Start of Supplied information
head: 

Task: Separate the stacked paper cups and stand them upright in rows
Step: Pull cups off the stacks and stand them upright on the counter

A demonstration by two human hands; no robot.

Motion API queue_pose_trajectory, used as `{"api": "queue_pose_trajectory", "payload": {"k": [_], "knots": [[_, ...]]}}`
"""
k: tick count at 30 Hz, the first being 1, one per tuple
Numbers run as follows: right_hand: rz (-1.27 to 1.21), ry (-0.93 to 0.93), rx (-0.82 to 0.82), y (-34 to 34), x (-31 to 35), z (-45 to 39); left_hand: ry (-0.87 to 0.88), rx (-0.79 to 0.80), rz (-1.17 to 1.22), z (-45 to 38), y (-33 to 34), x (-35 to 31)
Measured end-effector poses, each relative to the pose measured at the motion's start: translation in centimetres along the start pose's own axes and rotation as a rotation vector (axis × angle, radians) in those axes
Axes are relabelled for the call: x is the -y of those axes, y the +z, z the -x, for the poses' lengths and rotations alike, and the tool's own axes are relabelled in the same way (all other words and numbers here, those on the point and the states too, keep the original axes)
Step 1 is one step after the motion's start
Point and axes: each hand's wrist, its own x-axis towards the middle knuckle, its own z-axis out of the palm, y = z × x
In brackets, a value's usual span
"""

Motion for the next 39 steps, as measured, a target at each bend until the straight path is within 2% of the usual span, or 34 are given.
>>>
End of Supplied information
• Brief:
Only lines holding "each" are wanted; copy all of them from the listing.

• Response box:
Measured end-effector poses, each relative to the pose measured at the motion's start: translation in centimetres along the start pose's own axes and rotation as a rotation vector (axis × angle, radians) in those axes
Point and axes: each hand's wrist, its own x-axis towards the middle knuckle, its own z-axis out of the palm, y = z × x
Motion for the next 39 steps, as measured, a target at each bend until the straight path is within 2% of the usual span, or 34 are given.

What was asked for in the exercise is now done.